In other recent news, Air Products and Chemicals (NYSE:APD), Inc. has been the center of significant corporate developments. The company has reported a 13% year-over-year increase in adjusted earnings per share for Q4 2024, aligning with their guidance. For fiscal year 2025, Air Products anticipates an EPS growth of 6% to 9%, despite selling its LNG business to Honeywell (NASDAQ:HON). In addition, analysts at Mizuho (NYSE:MFG) and BMO Capital have maintained their Outperform ratings on Air Products, adjusting their price targets to $385 and $350 respectively, following these strong Q4 results and fiscal year guidance.

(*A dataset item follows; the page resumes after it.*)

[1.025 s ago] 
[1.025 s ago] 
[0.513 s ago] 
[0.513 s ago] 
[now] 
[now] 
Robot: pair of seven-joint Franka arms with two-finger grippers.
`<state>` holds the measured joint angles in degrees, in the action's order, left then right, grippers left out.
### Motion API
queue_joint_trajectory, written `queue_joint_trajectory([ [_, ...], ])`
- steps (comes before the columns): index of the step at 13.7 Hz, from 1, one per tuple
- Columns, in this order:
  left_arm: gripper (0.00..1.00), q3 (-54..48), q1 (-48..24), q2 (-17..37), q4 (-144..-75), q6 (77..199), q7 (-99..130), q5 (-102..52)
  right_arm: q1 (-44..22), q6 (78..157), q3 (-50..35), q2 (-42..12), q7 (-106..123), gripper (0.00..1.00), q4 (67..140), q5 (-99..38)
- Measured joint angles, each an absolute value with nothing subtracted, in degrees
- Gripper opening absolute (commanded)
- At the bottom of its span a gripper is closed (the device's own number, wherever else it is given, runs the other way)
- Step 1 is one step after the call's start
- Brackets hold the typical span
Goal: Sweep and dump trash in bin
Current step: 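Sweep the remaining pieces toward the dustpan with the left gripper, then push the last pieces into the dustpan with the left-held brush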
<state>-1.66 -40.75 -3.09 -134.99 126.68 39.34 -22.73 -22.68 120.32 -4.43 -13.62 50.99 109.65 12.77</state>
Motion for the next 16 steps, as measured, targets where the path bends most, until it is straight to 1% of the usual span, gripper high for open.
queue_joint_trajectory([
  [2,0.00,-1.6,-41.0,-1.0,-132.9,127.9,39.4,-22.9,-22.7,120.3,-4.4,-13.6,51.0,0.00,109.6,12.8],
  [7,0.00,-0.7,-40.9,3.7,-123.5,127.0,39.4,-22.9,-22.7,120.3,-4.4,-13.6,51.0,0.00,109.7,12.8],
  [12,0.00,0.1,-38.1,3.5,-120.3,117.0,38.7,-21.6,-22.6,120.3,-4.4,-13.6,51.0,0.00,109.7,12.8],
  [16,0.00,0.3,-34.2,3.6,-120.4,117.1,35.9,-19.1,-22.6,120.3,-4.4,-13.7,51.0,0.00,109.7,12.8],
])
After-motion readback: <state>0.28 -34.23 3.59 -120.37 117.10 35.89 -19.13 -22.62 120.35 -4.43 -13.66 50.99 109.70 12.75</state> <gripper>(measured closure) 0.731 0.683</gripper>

In governance news, investment firms D.E. Shaw and Mantle Ridge LP have expressed concerns over the company's governance, specifically criticizing the handling of CEO succession planning. Both firms have proposed changes in the board's composition at the upcoming 2025 Annual Meeting. In response, Air Products' board has recommended shareholders vote for its slate of director nominees.

Furthermore, Air Products continues to focus on the emerging clean hydrogen market, with multiple projects in progress, including a 15-year contract to provide TotalEnergies (EPA:TTEF) with green hydrogen starting in 2030. The company's construction-in-progress currently stands at $11 billion, indicating a significant increase in ongoing projects. These are recent developments in the company's operations.